(Extracted data entries)

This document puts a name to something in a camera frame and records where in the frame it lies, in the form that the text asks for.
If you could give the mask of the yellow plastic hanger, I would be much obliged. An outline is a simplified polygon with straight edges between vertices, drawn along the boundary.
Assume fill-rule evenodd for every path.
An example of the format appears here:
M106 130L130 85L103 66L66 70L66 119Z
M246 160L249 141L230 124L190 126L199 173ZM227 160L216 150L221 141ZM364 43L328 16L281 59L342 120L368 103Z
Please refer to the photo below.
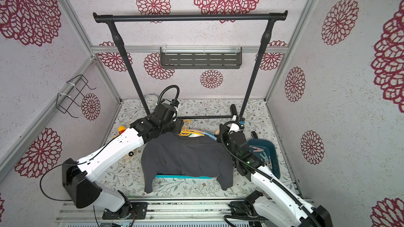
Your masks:
M193 122L191 120L185 119L185 120L183 120L183 122L184 122L184 124L183 124L183 126L181 128L181 131L179 133L180 136L182 136L182 137L190 137L190 138L204 136L203 131L193 130L193 129L190 129L188 127L188 126L193 124Z

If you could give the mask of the dark grey t-shirt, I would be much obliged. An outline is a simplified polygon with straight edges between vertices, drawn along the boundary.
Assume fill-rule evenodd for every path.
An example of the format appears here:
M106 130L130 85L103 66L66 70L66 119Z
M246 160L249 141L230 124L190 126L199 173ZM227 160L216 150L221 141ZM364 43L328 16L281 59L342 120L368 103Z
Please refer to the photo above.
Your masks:
M230 154L207 135L189 138L162 134L145 145L141 165L146 193L153 192L152 183L158 174L216 178L222 190L234 183Z

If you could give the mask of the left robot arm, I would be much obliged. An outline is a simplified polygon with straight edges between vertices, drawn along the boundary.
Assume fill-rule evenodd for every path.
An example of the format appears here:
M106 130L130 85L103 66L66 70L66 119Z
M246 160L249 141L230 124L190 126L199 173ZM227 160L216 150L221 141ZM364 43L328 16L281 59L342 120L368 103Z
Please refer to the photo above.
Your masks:
M140 118L104 147L74 161L62 164L62 185L78 208L99 206L111 212L127 211L130 201L121 193L97 183L110 166L125 155L160 135L180 133L183 121L178 119L179 102L160 103L146 117Z

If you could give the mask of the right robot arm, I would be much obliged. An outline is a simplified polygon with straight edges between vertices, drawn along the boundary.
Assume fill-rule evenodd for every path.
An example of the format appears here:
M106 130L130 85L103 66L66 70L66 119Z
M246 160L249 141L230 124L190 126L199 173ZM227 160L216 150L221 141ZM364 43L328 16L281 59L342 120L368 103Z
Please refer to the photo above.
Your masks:
M248 219L268 220L277 227L331 227L330 213L314 207L280 180L275 145L264 139L245 138L241 130L225 127L219 141L230 153L237 172L260 188L245 198Z

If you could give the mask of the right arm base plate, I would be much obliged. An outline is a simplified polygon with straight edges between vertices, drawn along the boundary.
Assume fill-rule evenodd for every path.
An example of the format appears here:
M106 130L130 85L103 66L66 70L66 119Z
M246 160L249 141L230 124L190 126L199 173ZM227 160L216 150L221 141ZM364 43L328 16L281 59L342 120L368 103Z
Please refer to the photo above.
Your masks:
M257 219L260 217L253 205L246 201L231 201L228 206L231 216L236 219Z

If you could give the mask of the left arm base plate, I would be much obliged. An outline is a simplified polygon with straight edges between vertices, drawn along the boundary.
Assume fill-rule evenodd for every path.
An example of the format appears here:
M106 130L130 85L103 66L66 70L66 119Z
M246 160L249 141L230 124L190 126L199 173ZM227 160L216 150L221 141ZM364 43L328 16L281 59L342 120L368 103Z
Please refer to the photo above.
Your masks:
M147 202L134 201L130 203L125 203L118 211L112 212L108 209L104 210L102 219L103 220L143 220L146 217L146 212L148 208Z

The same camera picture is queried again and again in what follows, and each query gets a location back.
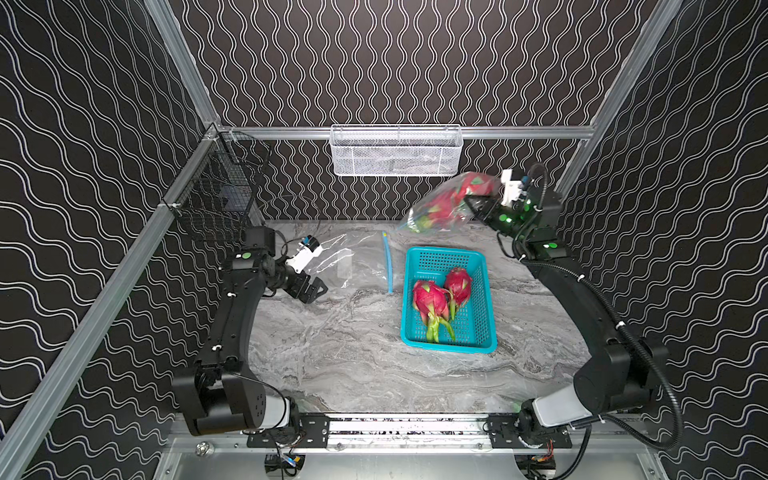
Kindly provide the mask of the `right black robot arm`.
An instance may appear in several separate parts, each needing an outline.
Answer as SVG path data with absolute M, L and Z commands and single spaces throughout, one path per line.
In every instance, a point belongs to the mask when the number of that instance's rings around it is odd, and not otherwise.
M 518 260 L 564 308 L 590 354 L 571 385 L 525 402 L 520 429 L 533 436 L 588 420 L 606 420 L 618 410 L 649 404 L 664 392 L 679 403 L 665 375 L 667 349 L 632 334 L 609 299 L 586 277 L 556 232 L 556 195 L 534 191 L 505 206 L 491 195 L 465 198 L 475 219 L 497 234 L 502 252 Z

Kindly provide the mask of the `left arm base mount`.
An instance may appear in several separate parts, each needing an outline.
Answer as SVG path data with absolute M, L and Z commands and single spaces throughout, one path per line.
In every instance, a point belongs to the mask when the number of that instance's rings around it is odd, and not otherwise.
M 280 428 L 264 430 L 248 436 L 248 448 L 290 450 L 324 449 L 328 445 L 330 418 L 323 414 L 293 415 L 289 423 Z

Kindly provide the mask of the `dragon fruit bag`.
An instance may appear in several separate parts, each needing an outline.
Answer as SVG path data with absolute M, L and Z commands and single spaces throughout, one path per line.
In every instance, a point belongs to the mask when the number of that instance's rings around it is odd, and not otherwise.
M 411 228 L 419 233 L 450 230 L 464 219 L 463 199 L 457 200 L 452 192 L 439 193 L 421 201 L 413 212 Z
M 413 307 L 419 312 L 426 328 L 426 340 L 439 343 L 440 327 L 443 326 L 452 341 L 456 334 L 450 318 L 448 292 L 432 280 L 418 280 L 412 290 Z
M 455 267 L 446 275 L 443 288 L 448 292 L 450 318 L 454 320 L 458 310 L 471 297 L 472 278 L 465 268 Z
M 497 177 L 483 173 L 466 172 L 457 176 L 455 180 L 458 185 L 453 196 L 457 200 L 462 200 L 466 196 L 494 195 L 500 188 L 500 181 Z

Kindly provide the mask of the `zip-top bag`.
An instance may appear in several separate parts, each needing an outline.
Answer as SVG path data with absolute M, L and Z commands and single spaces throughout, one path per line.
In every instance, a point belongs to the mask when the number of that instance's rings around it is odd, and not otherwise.
M 332 289 L 394 291 L 389 234 L 382 230 L 353 230 L 320 243 L 321 252 L 304 269 Z
M 418 234 L 452 231 L 473 218 L 464 199 L 494 196 L 501 188 L 498 177 L 478 172 L 457 175 L 436 187 L 414 204 L 397 229 Z

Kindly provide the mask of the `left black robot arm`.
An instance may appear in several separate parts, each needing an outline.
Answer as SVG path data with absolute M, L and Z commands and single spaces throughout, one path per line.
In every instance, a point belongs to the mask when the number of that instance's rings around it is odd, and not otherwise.
M 174 374 L 179 412 L 194 436 L 299 432 L 295 402 L 258 379 L 248 363 L 257 309 L 268 292 L 282 290 L 311 304 L 328 291 L 321 279 L 304 271 L 323 252 L 321 242 L 312 235 L 302 237 L 290 256 L 276 248 L 279 235 L 265 226 L 245 230 L 243 247 L 220 267 L 222 298 L 205 343 L 191 364 Z

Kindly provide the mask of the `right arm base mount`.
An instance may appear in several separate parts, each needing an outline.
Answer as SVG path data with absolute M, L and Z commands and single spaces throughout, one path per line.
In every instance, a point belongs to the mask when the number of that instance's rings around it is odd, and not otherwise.
M 494 449 L 570 449 L 564 428 L 543 427 L 527 413 L 492 414 L 482 425 Z

- Try it:
Check the lines above and copy each one that includes "left".

- Response to this exercise:
If you could give the mask of the left robot arm, I would be much obliged. An outline is a simplified polygon with straight edges between vertices, drawn along the boundary.
If you could give the mask of the left arm base plate, I would be much obliged. An outline is a simplified polygon with straight edges between vertices, drawn along the boundary.
Kindly provide the mask of the `left arm base mount`.
Kindly provide the mask of the `left black robot arm`.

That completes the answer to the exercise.